● Problem description
Print exactly the lines below between the line containing "The point seen at (578, 142)" and the line containing "Someone pointing at", counting both of those lines. Leave pictures out.

[[ Supplied records open ]]

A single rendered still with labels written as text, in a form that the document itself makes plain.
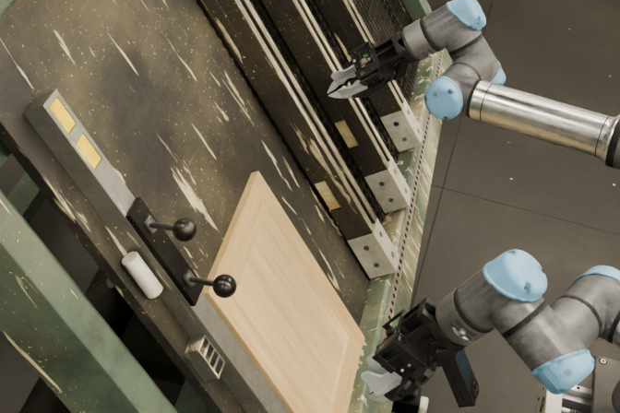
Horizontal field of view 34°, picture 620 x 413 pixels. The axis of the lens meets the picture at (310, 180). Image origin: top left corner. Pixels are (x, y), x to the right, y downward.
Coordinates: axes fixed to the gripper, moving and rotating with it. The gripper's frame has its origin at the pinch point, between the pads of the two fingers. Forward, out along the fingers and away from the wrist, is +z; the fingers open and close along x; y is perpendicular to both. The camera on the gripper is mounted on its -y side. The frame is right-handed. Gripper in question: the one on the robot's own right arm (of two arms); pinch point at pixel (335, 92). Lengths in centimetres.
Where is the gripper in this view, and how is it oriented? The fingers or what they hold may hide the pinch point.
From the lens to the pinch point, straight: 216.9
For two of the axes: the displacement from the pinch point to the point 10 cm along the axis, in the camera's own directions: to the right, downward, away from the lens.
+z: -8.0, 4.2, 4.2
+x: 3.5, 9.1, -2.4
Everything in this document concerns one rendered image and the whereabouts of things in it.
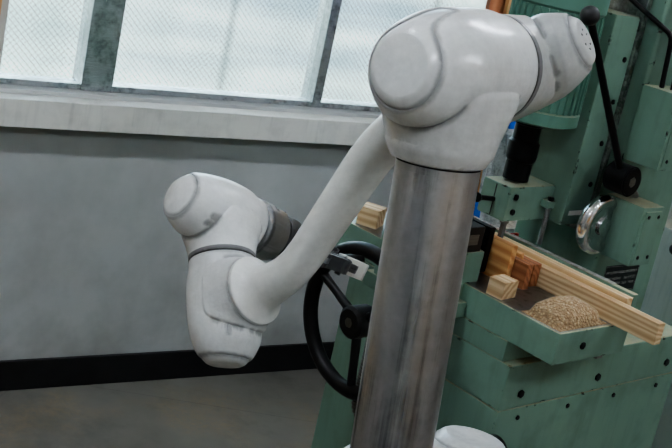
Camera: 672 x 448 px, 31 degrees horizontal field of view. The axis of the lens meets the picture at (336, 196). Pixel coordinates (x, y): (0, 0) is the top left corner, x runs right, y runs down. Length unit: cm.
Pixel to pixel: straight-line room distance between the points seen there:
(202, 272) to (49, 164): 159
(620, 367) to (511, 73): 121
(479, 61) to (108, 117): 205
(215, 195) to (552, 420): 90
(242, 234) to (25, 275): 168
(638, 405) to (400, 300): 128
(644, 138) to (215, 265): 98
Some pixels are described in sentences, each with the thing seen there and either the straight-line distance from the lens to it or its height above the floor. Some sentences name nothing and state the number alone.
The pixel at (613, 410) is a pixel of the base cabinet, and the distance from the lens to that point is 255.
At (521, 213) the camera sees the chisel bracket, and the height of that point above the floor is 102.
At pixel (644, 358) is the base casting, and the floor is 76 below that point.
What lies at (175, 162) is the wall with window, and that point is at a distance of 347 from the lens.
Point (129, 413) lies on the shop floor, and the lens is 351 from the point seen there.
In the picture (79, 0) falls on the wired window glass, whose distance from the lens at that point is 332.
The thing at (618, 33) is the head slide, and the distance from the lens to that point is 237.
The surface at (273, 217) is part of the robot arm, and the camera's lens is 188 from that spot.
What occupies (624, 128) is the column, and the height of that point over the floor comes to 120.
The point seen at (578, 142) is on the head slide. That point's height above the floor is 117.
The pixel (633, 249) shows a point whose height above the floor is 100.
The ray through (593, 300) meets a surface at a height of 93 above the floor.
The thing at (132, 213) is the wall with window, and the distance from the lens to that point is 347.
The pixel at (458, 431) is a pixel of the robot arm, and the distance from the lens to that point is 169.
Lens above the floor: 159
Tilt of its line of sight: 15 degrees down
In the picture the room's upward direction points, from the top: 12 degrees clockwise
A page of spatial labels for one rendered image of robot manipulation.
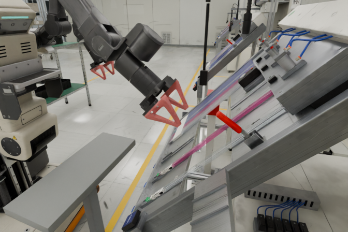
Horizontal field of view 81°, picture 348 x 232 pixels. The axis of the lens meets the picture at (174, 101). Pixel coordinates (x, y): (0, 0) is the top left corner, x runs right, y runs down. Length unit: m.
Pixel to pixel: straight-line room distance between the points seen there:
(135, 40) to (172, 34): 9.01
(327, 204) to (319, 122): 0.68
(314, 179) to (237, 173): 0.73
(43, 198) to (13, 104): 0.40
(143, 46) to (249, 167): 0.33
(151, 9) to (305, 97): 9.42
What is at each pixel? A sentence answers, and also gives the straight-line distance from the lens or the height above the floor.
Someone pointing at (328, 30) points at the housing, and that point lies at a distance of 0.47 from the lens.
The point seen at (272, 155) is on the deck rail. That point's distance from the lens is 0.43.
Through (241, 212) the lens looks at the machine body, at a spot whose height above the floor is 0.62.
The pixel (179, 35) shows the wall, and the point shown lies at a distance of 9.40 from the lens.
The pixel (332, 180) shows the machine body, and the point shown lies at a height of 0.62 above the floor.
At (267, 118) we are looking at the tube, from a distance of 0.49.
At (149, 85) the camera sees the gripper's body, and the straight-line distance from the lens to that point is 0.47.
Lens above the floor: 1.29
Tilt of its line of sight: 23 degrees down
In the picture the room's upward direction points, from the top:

[[ Supplied records closed ]]

● Solved exercise
The point seen at (578, 142) is on the head slide. That point's height above the floor is 117.
The pixel (633, 249) shows a point whose height above the floor is 100.
The ray through (593, 300) meets a surface at a height of 93 above the floor.
The thing at (132, 213) is the wall with window, and the distance from the lens to that point is 347.
The pixel at (458, 431) is a pixel of the robot arm, and the distance from the lens to that point is 169.
Lens above the floor: 159
Tilt of its line of sight: 15 degrees down
In the picture the room's upward direction points, from the top: 12 degrees clockwise
A page of spatial labels for one rendered image of robot manipulation.
Horizontal field of view 81°, picture 348 x 232 pixels. The axis of the lens meets the picture at (174, 101). Pixel coordinates (x, y): (0, 0) is the top left corner, x runs right, y runs down. Length unit: m.
Pixel to pixel: straight-line room distance between the points seen there:
(135, 40) to (172, 34): 9.01
(327, 204) to (319, 122): 0.68
(314, 179) to (237, 173): 0.73
(43, 198) to (13, 104): 0.40
(143, 46) to (249, 167): 0.33
(151, 9) to (305, 97): 9.42
What is at each pixel? A sentence answers, and also gives the straight-line distance from the lens or the height above the floor.
Someone pointing at (328, 30) points at the housing, and that point lies at a distance of 0.47 from the lens.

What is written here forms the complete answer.